US20030018662A1

US20030018662A1 - Synchronizing multimedia data

Info

Publication number: US20030018662A1
Application number: US09/909,543
Authority: US
Inventors: Sheng Li
Original assignee: Presenter com Inc
Current assignee: Cisco Technology Inc
Priority date: 2001-07-19
Filing date: 2001-07-19
Publication date: 2003-01-23

Abstract

Synchronization of multimedia data having at least audio and text sequences is disclosed. The audio sequence is divided into at least one audio data group, where a current audio data group is synchronized to a nearest time mark. The current audio data group is then associated to a number of a word in the text sequence corresponding to the current audio data group.

Description

BACKGROUND

The present invention relates to synchronization of multimedia data, and more particularly, to synchronizing multimedia data without using timestamps.

Multimedia systems deal with various types of multimedia data such as video, audio, text, graphical image, and other related data.

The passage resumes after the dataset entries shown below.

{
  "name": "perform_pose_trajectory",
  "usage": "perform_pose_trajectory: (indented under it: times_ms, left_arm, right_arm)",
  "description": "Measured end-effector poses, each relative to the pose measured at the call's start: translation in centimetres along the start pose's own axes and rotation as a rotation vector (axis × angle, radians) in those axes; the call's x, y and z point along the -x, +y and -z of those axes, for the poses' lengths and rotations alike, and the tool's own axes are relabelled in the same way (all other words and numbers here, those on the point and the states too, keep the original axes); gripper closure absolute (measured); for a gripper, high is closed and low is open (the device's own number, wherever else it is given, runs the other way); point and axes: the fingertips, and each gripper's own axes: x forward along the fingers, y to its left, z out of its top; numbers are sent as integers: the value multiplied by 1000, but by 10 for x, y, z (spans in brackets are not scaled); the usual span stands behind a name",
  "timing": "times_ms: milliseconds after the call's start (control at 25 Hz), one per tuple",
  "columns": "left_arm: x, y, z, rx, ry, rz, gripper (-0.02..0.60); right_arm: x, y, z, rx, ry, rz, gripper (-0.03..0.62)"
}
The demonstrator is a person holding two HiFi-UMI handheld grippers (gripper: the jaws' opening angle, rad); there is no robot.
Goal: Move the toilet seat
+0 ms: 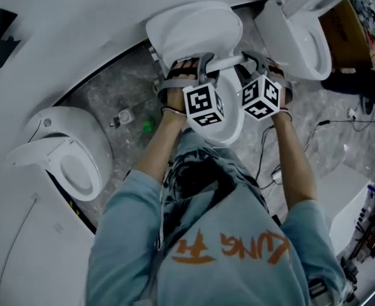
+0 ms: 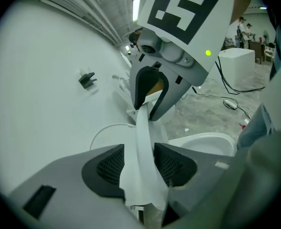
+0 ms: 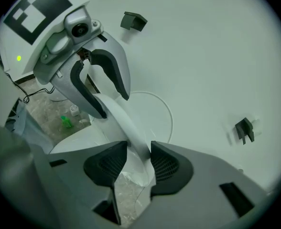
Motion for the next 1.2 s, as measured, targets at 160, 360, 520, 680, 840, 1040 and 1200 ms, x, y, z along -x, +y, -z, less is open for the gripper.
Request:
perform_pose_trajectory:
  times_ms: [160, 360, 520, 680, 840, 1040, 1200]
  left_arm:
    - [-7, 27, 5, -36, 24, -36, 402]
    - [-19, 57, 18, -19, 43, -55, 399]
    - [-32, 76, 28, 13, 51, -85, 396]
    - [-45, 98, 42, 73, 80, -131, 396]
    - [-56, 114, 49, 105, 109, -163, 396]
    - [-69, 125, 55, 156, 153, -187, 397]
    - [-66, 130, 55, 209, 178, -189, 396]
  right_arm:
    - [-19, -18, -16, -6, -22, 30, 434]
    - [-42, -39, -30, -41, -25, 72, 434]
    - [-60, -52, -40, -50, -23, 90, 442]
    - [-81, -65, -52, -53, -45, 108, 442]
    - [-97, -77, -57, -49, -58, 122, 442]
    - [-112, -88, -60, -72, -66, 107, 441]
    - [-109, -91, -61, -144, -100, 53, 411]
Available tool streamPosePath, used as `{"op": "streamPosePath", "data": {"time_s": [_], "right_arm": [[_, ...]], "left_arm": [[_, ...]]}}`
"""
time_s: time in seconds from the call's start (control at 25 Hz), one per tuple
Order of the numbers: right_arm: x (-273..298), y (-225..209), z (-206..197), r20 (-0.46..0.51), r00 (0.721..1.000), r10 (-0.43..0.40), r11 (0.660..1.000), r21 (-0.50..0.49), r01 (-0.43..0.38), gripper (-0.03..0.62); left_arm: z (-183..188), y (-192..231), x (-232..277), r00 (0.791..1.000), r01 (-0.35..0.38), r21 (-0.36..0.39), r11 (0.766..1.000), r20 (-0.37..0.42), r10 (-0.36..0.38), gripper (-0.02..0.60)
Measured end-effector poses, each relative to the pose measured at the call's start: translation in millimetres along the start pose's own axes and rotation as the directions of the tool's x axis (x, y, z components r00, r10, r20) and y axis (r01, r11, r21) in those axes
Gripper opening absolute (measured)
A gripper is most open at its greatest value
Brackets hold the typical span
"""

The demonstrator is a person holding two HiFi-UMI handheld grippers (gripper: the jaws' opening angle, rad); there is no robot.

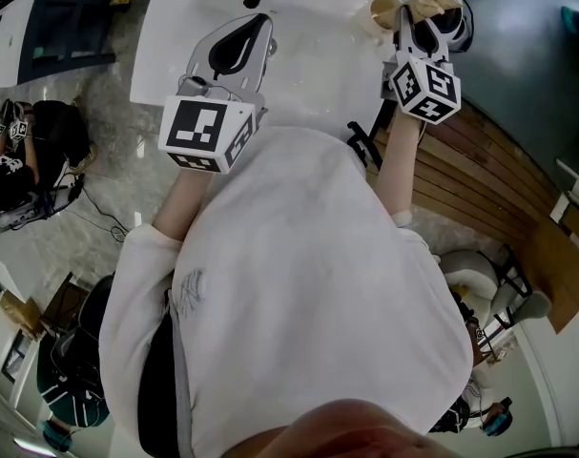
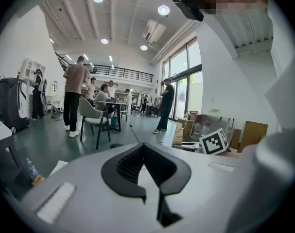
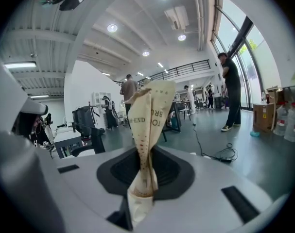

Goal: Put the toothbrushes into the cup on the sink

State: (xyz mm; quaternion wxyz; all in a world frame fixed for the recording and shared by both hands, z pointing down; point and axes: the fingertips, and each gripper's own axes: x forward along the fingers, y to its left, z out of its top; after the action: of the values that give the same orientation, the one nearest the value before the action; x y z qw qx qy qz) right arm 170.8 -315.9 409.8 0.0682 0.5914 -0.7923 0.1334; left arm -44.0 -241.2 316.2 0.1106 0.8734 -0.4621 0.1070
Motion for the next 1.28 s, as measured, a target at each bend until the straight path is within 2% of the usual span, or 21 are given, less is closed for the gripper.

In order to represent, in such systems, a plurality of multimedia data objects simultaneously in a single network transfer packet, all those objects should follow to the transition of time, location, or frame numbers, being synchronized with each other. While video and audio are time-based objects that change as time elapses, text display depends on the frame number. Thus, concurrent presentation of a plurality of those multimedia data may require synchronized output of the data having such different natures.

FIG. 1, for example, illustrates a

typical timeline

100 of a multimedia system involving synchronization of text data 104 with audio data 102. In one embodiment, this system may be referred to as closed captioning. In this system, a stream of audio data 102 may be synchronized with text data 104 by providing a timestamp 106 for each word in the text data 104. For example, the first word “Yes” in the text data 104 is time tagged with a timestamp “8”. The second word “it” is time tagged with a timestamp “14”, and so on. In some systems, a timestamp 106 may only be provided for each sentence.

Accordingly, in a typical multimedia system, a transmitter encodes the

text content

104 and the timestamp 106 along with the stream of audio data 102. The encoded multimedia data may then be packetized and sent over a network. The receiver decodes the packets, and synchronizes the text display with the stream of audio data 104. However, time tagging each word or sentence in the text data 104 may significantly increase the amount of data to be transmitted. Furthermore, increased amount of data decreases bandwidth available for data stream.

SUMMARY

In one aspect, synchronizing multimedia data having at least audio and text sequences is disclosed. The audio sequence is divided into at least one audio data group, where a current audio data group is synchronized to a nearest time mark. The current audio data group is then associated to a number of a word in the text sequence corresponding to the current audio data group.

In another aspect, a multimedia system having a processor and a correlator is disclosed. The processor divides audio data into at least one audio data group. The processor is configured to synchronize a current audio data group to a nearest time mark. The correlator then associates the current audio data group to a number of a word in text data corresponding to the current audio data group.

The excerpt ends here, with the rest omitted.